Mais aujourd’hui, ce projet est sérieusement mis à mal. La relégation de l’équipe réserve et des U19 Nationaux en Régional 1 est un véritable coup dur. Cette double rétrogradation oblige le RC Lens à repenser en profondeur sa politique de formation, tant dans son organisation que dans sa stratégie à long terme.
La publication récente du classement des centres de formation de Ligue 1 par la FFF n’arrange rien : le RC Lens y figure à une inquiétante 16e place sur 18. Un signal alarmant qui montre que le club est loin de rivaliser avec les meilleures structures hexagonales.

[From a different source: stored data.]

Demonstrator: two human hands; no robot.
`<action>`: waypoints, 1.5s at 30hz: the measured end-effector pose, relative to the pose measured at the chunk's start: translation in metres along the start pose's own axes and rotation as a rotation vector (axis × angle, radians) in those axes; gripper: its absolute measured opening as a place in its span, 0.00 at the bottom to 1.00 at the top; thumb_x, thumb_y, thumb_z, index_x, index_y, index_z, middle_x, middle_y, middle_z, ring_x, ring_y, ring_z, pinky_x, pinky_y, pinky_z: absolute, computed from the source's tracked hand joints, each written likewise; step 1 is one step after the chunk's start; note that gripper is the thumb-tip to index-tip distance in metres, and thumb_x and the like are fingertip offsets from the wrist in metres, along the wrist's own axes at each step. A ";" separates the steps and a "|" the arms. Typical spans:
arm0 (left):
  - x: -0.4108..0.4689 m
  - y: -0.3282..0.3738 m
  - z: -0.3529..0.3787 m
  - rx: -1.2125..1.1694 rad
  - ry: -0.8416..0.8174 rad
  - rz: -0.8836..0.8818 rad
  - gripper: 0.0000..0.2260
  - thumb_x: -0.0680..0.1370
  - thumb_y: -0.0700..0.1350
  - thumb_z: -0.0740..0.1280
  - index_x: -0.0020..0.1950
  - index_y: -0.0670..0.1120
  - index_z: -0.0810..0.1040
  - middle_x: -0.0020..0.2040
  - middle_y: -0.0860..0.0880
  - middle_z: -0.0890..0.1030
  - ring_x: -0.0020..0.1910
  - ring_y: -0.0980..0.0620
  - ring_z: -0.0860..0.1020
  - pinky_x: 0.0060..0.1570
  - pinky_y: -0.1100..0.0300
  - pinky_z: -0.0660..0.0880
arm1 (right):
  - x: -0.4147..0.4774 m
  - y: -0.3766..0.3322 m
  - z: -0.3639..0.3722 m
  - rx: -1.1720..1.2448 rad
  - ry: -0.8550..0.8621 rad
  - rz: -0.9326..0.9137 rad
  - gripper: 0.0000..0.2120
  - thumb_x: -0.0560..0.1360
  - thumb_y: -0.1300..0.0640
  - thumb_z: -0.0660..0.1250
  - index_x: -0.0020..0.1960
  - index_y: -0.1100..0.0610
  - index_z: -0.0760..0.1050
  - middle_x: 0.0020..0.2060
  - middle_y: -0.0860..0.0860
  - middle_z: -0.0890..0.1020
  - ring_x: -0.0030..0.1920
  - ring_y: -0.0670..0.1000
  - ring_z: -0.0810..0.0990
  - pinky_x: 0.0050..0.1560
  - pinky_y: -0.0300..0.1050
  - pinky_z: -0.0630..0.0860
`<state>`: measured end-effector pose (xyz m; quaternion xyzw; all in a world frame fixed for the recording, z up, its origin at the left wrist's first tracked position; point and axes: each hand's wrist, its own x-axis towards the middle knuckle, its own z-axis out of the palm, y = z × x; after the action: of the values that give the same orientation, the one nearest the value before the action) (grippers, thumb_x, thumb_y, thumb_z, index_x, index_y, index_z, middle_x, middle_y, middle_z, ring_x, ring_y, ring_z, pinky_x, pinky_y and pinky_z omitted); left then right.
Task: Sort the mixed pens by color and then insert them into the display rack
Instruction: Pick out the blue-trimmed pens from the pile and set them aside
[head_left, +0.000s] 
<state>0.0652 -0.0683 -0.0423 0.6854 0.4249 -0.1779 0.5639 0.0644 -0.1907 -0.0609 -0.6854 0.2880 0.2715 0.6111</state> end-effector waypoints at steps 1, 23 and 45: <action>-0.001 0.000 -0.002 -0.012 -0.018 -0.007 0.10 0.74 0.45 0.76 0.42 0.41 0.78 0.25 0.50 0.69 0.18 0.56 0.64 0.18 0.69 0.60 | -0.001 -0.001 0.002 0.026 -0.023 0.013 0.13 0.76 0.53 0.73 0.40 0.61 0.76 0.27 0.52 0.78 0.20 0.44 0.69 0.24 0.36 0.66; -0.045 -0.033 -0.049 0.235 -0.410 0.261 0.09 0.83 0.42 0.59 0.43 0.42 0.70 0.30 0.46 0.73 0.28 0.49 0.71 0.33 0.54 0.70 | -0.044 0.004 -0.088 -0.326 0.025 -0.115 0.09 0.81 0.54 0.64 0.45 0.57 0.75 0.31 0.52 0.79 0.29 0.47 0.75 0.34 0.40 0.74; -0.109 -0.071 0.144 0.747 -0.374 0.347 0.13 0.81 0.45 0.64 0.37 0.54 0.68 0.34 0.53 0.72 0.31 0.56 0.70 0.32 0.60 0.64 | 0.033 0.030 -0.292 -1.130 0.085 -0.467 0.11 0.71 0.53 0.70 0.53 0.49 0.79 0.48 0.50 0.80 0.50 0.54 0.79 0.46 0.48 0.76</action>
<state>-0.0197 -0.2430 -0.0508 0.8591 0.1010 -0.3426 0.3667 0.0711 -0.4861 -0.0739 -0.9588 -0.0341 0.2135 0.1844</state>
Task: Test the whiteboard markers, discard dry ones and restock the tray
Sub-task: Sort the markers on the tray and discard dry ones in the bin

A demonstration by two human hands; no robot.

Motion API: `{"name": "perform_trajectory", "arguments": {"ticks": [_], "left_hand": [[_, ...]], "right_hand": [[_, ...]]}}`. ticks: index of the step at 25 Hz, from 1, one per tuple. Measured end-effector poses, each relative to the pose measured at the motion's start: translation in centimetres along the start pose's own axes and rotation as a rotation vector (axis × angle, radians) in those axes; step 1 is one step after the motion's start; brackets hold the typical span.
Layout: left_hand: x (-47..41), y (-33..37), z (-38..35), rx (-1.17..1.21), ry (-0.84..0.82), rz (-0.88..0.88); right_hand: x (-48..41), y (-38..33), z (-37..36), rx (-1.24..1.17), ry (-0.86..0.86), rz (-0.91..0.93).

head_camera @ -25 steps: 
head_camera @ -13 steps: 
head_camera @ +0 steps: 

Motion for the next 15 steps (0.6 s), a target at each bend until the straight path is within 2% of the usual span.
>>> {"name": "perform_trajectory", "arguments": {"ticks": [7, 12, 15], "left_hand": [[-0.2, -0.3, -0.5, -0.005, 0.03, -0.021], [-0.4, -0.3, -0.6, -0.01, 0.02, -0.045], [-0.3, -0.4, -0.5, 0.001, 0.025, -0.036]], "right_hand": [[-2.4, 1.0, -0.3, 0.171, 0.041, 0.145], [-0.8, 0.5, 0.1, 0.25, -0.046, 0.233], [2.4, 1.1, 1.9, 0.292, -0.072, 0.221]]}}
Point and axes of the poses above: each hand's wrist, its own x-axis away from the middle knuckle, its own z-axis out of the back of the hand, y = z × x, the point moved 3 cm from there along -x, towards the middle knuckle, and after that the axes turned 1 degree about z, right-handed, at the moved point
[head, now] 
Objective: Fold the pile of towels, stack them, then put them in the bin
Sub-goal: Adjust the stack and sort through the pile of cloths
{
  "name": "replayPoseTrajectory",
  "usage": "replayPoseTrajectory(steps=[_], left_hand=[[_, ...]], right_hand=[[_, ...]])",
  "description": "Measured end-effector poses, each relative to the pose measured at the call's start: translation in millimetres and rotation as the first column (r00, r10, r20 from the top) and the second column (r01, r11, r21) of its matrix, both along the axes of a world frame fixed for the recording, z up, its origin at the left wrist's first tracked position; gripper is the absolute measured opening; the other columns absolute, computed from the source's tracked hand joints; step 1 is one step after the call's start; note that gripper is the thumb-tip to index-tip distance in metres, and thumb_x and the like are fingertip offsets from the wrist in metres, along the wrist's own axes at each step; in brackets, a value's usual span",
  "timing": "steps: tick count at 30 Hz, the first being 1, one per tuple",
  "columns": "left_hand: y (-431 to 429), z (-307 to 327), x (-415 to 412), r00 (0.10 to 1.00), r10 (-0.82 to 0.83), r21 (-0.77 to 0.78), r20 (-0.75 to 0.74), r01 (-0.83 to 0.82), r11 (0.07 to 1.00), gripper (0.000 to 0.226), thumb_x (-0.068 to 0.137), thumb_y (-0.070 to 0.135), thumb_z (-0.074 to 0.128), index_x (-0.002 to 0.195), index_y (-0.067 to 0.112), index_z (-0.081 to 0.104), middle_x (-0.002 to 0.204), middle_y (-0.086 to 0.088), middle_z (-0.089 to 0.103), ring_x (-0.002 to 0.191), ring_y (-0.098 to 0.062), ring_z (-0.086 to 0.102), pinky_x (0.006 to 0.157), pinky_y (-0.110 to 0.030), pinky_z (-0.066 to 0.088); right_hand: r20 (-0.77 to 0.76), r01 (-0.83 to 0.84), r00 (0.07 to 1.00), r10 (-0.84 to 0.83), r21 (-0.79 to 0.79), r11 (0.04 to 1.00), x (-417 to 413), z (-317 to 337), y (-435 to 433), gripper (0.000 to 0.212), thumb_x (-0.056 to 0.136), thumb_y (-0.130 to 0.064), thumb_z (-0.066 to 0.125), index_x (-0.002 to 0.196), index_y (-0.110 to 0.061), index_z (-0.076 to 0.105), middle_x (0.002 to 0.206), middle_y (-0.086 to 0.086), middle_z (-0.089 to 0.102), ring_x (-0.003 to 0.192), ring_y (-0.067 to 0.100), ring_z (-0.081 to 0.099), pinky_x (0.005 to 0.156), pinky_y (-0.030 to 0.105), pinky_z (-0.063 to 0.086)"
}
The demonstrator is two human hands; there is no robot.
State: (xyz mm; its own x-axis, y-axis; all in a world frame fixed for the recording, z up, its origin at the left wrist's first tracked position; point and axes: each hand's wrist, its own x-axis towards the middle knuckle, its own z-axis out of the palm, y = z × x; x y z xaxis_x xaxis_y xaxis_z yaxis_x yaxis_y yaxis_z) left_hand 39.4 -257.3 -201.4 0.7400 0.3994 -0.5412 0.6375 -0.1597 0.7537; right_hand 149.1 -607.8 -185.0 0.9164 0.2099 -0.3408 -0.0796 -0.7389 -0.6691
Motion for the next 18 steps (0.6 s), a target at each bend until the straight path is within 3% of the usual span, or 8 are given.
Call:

Dans ces conditions, difficile de justifier les investissements colossaux que représente La Gaillette. L’outil, jadis considéré comme l’un des plus performants de France, devient aujourd’hui un centre coûteux dont les résultats ne sont pas à la hauteur.
Il revient désormais à Benjamin Parrot et Jean-Louis Leca de poser les fondations d’un nouveau cycle. L’objectif : remettre la formation artésienne sur les bons rails et, à terme, voir de nouveau éclore des jeunes talents en équipe première.